== Exercise aim ==
Every line holding the string "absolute" should be copied out of the listing.
====== Material for the task ======
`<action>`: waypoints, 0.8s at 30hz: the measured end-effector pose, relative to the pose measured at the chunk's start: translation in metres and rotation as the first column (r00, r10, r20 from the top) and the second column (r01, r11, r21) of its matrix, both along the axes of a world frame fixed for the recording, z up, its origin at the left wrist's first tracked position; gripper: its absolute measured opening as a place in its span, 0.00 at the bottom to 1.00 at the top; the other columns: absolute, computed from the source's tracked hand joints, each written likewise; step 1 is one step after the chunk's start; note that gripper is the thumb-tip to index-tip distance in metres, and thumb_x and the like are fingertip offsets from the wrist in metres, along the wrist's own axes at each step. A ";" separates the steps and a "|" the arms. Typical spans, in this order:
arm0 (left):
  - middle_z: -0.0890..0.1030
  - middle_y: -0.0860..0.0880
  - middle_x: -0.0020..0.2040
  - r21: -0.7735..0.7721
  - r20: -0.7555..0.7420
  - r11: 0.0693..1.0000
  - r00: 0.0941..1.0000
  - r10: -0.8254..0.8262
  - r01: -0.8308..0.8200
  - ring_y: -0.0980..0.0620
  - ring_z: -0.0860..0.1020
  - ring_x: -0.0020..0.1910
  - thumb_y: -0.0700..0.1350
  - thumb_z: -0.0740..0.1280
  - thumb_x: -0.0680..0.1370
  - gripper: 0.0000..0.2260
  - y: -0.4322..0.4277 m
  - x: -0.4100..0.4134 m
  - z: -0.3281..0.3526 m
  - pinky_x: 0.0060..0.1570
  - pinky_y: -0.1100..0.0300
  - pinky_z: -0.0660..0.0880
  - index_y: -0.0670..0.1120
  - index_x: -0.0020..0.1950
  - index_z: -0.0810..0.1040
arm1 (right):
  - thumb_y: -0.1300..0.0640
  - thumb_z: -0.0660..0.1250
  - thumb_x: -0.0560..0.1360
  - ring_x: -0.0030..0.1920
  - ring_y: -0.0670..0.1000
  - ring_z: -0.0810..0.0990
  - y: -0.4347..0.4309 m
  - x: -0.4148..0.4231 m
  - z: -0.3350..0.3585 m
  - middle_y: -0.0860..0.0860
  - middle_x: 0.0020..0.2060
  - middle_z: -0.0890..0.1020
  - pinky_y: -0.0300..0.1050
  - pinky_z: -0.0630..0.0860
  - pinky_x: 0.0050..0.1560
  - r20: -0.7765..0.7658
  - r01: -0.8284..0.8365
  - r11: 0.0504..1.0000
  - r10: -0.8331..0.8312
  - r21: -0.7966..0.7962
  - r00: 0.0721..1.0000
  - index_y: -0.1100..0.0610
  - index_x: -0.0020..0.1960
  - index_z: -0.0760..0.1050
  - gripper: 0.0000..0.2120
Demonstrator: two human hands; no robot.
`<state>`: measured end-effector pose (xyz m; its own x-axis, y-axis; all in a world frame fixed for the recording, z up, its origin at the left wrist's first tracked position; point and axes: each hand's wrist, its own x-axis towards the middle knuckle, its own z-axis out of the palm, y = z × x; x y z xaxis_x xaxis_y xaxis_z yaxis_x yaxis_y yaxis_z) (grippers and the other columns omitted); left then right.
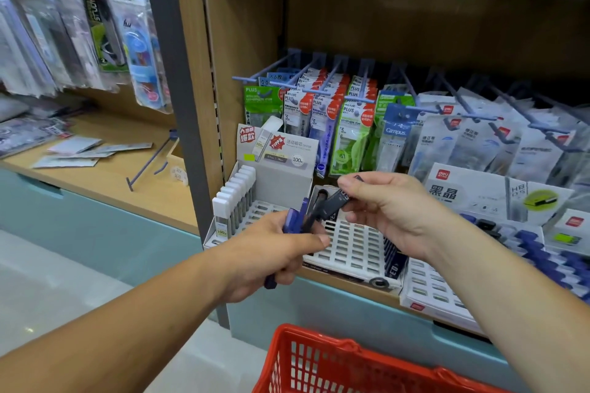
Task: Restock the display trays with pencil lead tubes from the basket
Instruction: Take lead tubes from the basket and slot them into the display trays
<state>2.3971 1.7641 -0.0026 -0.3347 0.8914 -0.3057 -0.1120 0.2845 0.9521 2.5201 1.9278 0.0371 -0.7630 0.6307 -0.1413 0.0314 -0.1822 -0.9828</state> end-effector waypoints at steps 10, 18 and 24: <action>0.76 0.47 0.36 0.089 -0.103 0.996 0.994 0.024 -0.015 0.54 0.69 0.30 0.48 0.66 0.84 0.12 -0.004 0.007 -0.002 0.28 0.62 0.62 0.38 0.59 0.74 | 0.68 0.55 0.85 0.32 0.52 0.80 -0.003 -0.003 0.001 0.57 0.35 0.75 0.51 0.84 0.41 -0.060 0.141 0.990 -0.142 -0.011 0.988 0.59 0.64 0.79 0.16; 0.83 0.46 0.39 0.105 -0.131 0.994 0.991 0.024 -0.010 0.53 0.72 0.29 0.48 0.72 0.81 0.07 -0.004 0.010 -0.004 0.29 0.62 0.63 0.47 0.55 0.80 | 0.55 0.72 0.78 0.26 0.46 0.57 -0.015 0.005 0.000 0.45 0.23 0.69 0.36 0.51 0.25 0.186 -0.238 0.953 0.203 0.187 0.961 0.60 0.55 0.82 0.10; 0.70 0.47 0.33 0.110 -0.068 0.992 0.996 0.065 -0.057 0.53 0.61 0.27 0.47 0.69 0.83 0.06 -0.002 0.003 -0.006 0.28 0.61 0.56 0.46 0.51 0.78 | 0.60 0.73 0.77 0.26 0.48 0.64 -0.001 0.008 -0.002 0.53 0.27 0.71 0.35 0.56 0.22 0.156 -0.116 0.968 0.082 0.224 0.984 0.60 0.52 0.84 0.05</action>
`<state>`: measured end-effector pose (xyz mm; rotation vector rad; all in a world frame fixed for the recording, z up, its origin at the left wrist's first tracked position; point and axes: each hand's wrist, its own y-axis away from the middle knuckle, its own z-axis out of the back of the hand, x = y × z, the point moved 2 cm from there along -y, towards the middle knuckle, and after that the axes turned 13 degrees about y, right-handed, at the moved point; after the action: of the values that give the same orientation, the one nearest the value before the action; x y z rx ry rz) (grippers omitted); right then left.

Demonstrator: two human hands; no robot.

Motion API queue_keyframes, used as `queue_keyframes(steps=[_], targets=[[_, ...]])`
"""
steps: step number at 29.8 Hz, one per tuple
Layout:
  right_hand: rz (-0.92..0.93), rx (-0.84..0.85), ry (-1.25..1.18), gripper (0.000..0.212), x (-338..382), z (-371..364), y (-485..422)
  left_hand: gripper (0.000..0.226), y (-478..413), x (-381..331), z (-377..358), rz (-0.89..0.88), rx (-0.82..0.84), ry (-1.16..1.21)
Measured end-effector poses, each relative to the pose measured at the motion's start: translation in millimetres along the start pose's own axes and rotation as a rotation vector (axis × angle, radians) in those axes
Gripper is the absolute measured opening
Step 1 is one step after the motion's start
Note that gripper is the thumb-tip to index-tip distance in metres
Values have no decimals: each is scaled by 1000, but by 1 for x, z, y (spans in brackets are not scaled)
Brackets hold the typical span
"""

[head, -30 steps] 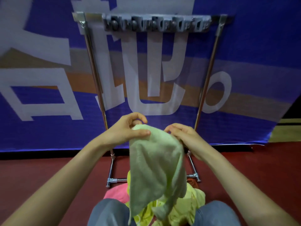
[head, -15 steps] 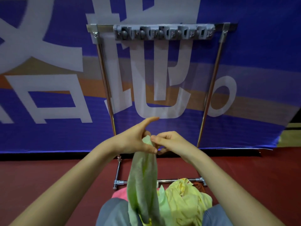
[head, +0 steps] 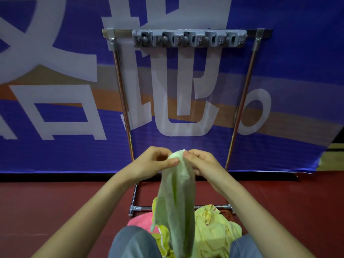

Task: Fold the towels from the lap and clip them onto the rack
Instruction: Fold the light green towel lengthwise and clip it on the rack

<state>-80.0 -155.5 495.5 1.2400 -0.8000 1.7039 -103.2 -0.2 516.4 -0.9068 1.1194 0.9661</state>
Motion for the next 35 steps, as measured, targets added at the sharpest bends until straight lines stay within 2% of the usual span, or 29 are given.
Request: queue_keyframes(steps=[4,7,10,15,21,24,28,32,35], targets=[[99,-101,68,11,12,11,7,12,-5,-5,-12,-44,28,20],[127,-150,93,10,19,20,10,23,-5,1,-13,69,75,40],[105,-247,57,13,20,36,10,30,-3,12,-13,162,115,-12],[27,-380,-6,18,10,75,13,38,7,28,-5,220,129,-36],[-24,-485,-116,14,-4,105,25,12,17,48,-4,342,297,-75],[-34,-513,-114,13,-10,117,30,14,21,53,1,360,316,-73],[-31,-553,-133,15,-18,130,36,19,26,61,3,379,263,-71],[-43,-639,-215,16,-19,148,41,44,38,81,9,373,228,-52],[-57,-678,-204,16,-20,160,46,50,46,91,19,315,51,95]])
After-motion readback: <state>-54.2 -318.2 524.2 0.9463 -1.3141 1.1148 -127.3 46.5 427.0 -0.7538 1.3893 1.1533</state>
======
== Task result ==
`<action>`: waypoints, 0.8s at 30hz: the measured end-effector pose, relative to the pose measured at the chunk's start: translation in metres and rotation as the first column (r00, r10, r20 from the top) and the second column (r01, r11, r21) of its matrix, both along the axes of a world frame fixed for the recording, z up, its origin at the left wrist's first tracked position; gripper: its absolute measured opening as a place in its span, 0.00 at the bottom to 1.00 at the top; the other columns: absolute, computed from the source's tracked hand joints, each written likewise; step 1 is one step after the chunk's start; note that gripper is the thumb-tip to index-tip distance in metres, and thumb_x and the like are fingertip offsets from the wrist in metres, along the wrist's own axes at each step. A ";" separates the steps and a "|" the arms. Typical spans, in this order:
Gripper is the absolute measured opening

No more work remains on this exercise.